Previous EU sanctions packages targeted whole sectors or key export goods, including crude oil, coal, gold and most recently diamonds. But two years into the conflict, it seems the EU is running out of big sanctions guns, or at least any that stand a chance of getting unanimous agreement from all 27 member states.

Chentsov expressed understanding for the time constraints on the EU as it rushed to get the package done by February 24 but said Kyiv would "keep pushing to get Russian sectors of the economy better covered by the sanctions regimes."

The Ukrainian ambassador pointed to certain metals and liquefied natural gas (LNG). These are often regarded as some of the easiest of yet unsanctioned Russian exports to penalize. However they are also some of the most difficult politically. 

With several EU states dependent on Russia for their gas, LNG deliveries to the EU actually increased in the first six months of 2023, according to an analysis by campaign group Global Witness. While the EU has decreased imports of Russian gas since 2021, several countries are still using a lot of it. That includes Belgium, Spain, and France.

Navalny's death heats up debate

The death of Russian dissident Alexei Navalny in a Siberian penal colony last week has also added fuel to the fire. Guy Verfhofstadt, a centrist EU lawmaker and former Belgian prime minister, said the latest round of sanctions was "too little, too late."

"[The] Navalny Foundation has listed 6,000 people who make up Putin's regime. After all we've seen in Ukraine and Russia, [the] EU sanctioned less than one third ...This is our tool to hit Putin's closest allies... use it!" Verhofstadt wrote on X.

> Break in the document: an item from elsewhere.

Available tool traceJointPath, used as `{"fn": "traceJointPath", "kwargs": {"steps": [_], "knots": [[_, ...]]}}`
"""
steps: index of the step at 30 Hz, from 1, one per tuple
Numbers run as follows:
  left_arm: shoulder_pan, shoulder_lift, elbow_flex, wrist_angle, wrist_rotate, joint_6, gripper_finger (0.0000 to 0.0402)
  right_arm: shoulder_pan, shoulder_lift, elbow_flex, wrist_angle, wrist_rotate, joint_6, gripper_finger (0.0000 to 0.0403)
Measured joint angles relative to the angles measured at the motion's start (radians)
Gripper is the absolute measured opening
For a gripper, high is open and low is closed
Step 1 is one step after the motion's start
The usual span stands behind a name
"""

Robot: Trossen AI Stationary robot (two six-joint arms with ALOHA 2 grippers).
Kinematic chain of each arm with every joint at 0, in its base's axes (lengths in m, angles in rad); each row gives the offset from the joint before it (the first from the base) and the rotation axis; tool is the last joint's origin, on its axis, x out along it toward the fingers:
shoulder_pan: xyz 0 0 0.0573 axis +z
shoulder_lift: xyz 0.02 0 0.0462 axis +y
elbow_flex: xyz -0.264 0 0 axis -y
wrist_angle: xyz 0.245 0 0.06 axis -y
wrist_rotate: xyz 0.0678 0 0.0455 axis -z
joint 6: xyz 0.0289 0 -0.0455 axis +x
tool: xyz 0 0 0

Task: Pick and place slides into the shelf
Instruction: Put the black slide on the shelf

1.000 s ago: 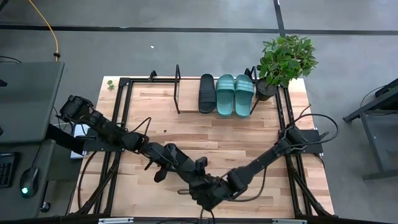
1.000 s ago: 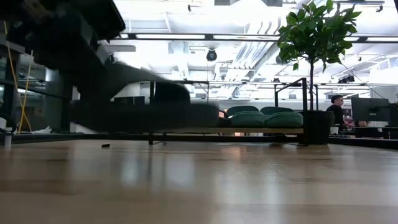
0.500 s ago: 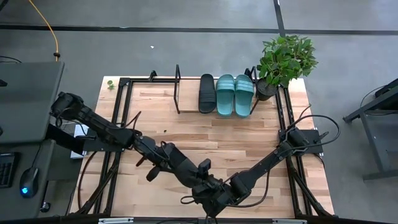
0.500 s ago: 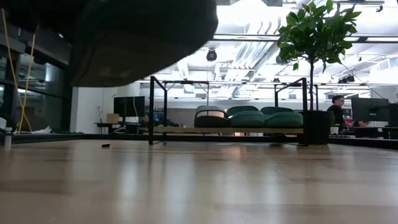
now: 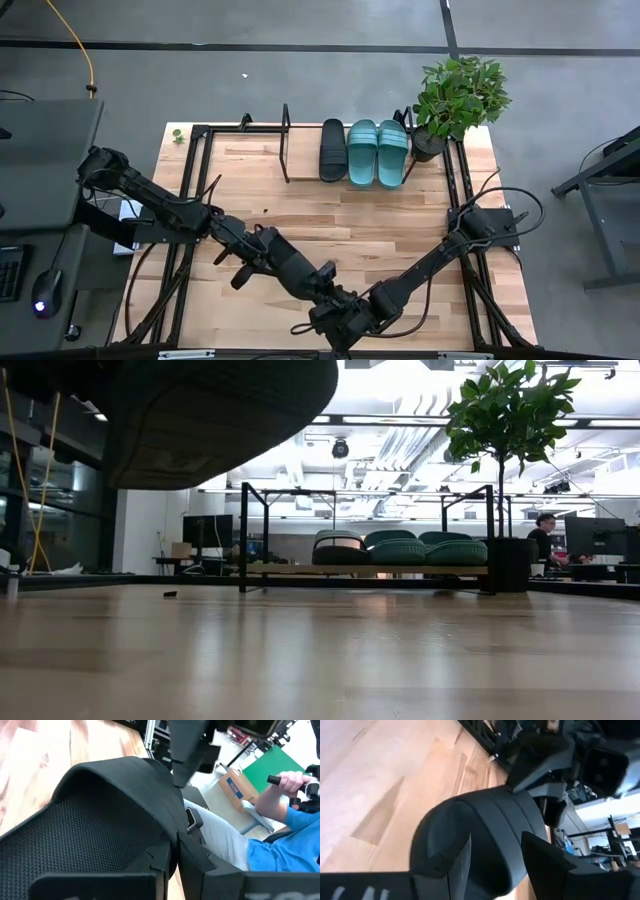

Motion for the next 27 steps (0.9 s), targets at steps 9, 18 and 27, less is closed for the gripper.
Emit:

Borrell, who has proposed renaming the EU sanctions regime punishing human rights violations in honour of Navalny, already suggested the 27 member states could sanction Russian government figures. 

"The EU will spare no efforts to hold Russia's political leadership and authorities to account, in close coordination with our partners; and impose further costs for their actions, including through sanctions," he said at the EU foreign ministers' meeting on Monday.

But as Agathe Demarais of the European Council on Foreign Relations told DW, those sanctions would more likely be symbolic and against individuals rather than hitting the Russian economy.

As for the latest round, it shows above all that all the "sexy, big measures have probably all been implemented. "Now it's all a question of tackling sanctions evasion, which is very difficult and akin to a game of Whack-a-Mole," she said. The next round will likely also focus on this, she said.

Russian economy appears in rude health

Another issue: Despite EU sanctions, the Russian economy also appears to be growing at a healthy pace, at least according to official figures. After seeing a recession in 2022, Russian gross domestic product (GDP) rebounded 3.6% last year. The defense industry now makes up 10% of the country's GDP and its war economy seems to be in full swing.

Moscow frequently ridicules Western sanctions as ineffective. Within the EU, Hungarian Prime Minister Viktor Orban, who is the closest of any EU leader to Russian President Vladimir Putin, often argues that sanctions only hurt the EU economy and not Moscow's. His government was blocking the latest package of sanctions until Monday and has made similar moves in the past.

Still, Demarais warned against taking official Russian GDP data at face value. Russian economic growth also reflected a war economy that wasn't necessarily benefiting normal Russians, the sanctions expert said.

She also cautioned against black-and-white thinking. The idea that sanctions would ever shut down the Russian war economy entirely is unrealistic, she cautioned. "The reality is that Russia is the eighth largest economy in the world with huge natural resources,” she stressed. But, Demarais concluded, "I do believe that sanctions make it more difficult."

EU officials also defend their sanctions strategy. The European Commission argues that sanctions imposed over 12 packages since February 2022 have banned the export of €43.9 billion worth of EU goods to Russia, and halted the import of €91.2 billion worth of Russian goods.

"Sanctions are a long game," an EU diplomat told reporters last week on condition of anonymity. While the headline figures were strong, Russian was bending over backwards to keep up its war economy, the source stressed.